Interest Rate Models: Steps for building Black, Derman and Toy (BDT) model in Excel: Define Input Cells
This is the first of seven posts where we will be considering the step- by- step process of building the Black-Derman-Toy (BDT) one factor interest rate model in EXCEL. In this post we will see how the input cells to the model, among other things the initial yield rates and volatilities, are defined.
Define Input Cells
Assign Input cells on the excel sheet. These are:
Term = Tenor being considered, example 3 years, 5 years, 10 years etc. This usually corresponds with the tenor of the instrument being valued.
No. of intervals = Number of compounding periods in the tenor. For semi-annual compounding this would be Term ×2. This usually corresponds with the number of future coupon payments of the instrument being valued.

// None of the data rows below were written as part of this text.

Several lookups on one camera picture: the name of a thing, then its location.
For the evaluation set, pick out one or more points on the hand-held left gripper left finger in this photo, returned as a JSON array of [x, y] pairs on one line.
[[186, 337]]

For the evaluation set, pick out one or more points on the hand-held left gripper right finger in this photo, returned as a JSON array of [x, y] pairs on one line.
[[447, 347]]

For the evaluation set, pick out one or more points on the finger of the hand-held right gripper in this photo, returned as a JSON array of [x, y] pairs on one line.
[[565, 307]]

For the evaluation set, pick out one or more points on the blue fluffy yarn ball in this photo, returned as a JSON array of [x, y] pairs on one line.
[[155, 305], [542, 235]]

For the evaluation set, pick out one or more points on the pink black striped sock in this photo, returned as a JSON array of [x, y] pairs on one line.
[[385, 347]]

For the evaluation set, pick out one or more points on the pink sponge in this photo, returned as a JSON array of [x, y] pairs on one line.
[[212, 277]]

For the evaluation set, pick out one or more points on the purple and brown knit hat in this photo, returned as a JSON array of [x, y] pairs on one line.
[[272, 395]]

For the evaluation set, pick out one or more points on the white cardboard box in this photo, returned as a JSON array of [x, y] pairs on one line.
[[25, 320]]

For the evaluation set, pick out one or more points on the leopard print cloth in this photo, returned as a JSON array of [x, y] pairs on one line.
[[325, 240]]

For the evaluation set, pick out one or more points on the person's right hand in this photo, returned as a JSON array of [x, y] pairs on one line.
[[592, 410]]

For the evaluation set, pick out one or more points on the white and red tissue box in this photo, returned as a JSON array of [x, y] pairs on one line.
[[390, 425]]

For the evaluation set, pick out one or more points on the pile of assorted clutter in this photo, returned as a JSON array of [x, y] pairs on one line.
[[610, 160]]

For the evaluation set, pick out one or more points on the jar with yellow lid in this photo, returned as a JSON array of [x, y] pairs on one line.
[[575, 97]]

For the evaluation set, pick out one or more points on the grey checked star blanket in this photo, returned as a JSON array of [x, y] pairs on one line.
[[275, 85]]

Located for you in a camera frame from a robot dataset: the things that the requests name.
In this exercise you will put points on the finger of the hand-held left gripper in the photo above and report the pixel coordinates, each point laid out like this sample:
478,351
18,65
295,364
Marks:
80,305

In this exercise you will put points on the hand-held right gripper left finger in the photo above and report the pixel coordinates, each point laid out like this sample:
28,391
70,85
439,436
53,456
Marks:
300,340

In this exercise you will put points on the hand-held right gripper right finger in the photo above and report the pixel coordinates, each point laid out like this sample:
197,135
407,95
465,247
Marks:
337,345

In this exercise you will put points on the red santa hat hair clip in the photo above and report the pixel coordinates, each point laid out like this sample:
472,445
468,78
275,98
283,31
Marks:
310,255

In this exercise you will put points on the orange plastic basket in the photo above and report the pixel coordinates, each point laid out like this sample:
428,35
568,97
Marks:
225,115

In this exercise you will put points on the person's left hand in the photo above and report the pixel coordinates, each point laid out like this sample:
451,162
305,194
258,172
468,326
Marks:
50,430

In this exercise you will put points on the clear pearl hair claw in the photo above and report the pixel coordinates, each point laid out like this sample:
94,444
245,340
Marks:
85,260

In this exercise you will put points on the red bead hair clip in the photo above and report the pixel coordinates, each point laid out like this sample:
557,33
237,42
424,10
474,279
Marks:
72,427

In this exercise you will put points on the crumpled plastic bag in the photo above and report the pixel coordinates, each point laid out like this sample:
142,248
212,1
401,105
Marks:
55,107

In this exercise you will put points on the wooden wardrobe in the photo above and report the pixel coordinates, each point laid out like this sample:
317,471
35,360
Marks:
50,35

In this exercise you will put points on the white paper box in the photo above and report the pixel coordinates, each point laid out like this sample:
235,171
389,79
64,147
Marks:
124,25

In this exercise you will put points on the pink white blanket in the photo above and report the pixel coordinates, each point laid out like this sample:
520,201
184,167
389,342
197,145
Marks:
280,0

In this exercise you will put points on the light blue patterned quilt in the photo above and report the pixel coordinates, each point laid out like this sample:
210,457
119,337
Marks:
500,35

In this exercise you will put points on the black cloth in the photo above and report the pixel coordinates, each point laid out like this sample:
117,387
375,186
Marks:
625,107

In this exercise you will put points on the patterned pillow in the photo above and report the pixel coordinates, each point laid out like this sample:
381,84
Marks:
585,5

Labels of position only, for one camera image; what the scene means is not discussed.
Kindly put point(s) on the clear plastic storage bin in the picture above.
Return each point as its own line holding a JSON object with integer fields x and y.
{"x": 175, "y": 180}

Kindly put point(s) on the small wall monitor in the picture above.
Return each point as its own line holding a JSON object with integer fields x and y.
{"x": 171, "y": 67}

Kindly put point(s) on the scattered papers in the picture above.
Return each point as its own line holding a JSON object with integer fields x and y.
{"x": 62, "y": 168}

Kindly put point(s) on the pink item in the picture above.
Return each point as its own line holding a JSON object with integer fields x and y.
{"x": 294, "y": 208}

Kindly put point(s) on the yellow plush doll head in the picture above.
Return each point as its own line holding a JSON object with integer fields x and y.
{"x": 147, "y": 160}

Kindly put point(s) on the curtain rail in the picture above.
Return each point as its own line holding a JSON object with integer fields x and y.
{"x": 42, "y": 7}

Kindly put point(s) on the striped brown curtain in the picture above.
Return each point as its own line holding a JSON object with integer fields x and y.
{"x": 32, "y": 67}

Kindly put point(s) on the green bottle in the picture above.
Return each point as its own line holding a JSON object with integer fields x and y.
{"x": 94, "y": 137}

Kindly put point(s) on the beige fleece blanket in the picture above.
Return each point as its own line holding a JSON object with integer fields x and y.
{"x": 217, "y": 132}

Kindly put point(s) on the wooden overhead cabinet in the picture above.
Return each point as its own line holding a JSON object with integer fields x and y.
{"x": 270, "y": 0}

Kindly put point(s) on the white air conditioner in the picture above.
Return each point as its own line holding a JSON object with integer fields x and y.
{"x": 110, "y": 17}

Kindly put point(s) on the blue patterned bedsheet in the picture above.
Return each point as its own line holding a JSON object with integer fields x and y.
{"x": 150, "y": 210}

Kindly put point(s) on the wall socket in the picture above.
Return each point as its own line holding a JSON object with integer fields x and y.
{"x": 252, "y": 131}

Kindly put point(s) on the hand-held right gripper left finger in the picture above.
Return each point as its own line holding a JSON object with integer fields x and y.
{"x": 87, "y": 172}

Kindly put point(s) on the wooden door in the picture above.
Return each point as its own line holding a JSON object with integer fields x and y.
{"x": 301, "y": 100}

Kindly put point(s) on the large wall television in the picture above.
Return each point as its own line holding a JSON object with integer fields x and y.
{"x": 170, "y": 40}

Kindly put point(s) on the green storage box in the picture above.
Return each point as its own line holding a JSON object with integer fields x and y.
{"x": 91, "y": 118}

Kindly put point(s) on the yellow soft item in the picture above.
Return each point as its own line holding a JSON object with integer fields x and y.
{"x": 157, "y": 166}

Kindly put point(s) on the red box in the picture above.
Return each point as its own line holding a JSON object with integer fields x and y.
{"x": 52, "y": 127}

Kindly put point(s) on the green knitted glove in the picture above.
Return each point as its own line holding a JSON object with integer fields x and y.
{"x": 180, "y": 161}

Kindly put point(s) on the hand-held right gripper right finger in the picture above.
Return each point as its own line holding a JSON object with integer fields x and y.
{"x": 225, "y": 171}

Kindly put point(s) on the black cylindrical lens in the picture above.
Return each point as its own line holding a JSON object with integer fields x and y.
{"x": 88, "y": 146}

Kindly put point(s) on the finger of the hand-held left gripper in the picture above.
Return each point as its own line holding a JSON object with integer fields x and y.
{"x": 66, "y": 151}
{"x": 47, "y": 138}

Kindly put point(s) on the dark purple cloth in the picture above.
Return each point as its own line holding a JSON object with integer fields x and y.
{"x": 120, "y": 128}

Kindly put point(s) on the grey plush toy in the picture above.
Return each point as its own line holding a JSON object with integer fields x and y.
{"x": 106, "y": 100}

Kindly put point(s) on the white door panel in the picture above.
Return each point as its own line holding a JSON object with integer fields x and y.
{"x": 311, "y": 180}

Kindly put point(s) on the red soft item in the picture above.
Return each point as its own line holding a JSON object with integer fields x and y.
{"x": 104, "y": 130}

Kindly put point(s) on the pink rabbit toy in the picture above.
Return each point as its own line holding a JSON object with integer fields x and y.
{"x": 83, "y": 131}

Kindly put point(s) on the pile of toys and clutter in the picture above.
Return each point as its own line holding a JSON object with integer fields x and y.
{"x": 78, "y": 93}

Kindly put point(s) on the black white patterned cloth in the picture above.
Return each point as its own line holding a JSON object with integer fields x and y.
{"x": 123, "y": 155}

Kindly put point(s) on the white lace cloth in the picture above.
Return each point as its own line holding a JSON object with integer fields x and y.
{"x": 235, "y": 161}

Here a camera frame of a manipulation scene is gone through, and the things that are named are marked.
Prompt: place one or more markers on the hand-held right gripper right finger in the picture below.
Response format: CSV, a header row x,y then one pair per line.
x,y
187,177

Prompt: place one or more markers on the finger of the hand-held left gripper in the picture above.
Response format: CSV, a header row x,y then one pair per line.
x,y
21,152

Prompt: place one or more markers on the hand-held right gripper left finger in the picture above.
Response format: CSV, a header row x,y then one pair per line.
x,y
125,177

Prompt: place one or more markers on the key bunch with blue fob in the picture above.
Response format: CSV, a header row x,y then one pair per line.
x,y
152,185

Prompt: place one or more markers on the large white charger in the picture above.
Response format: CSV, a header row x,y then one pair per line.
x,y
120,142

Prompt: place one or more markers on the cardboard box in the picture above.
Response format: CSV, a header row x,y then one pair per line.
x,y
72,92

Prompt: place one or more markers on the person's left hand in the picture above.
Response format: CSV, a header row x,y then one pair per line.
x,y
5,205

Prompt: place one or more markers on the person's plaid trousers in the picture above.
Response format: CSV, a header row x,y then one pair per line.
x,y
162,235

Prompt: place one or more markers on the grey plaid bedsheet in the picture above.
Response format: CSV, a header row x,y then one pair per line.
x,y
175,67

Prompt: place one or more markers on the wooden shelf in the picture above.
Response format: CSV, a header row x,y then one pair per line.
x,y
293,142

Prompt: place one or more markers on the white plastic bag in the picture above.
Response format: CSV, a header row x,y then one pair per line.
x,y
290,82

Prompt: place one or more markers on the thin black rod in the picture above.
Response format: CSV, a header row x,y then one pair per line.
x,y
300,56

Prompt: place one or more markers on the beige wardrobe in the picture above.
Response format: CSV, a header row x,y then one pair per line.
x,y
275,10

Length of intervals (dt) = Duration of the compounding period in years. In our illustration and in the rest of the document we assume a semi-annual compounding period. It is calculated as Term/ No. of Intervals. This usually corresponds with the coupon paying frequency of the instrument being valued. For now it is just important to know that this is an important cell in the computational process as it is the target cell of the Solver Function to be defined later (see section 4 below). The cell therefore has to contain a formula and not an input.
Valuation Date = Date on which the short rate tree will be calculated. This usually corresponds with the date on which the instruments price is being calculated.
Date = Refers to the dates on which the future short rates will be derived, i.e. the future nodes of the short rate binomial tree. For an instrument being priced on its issue date this would correspond with its future coupon payment dates.
t = Duration since the valuation date. It may be noted that if a tenor of 3 is chosen with semi-annual compounding then the durations to be considered will be 0 to 3.5 at half yearly intervals. If the tenor is 5 with annual compounding then the durations to be considered will be 0 to 6 at yearly intervals. This is necessary for calculating “Yield_up” and “Yield_down” described in section 3d.
Initial yield rate = These are the continuously compounded zero-coupon rates derived from the par term structure. This course assumes that the reader has already derived the zero coupon rates which are now available for input.
Initial volatility rate = This is the spot rate volatility term structure derived by obtaining a time series of zero coupon rates, calculating a return series for each rate, calculating the standard deviation for each return series and finally scaling this standard deviation to get annualized volatilities. This course assumes that the reader has already completed this exercise and the volatilities are now available for input.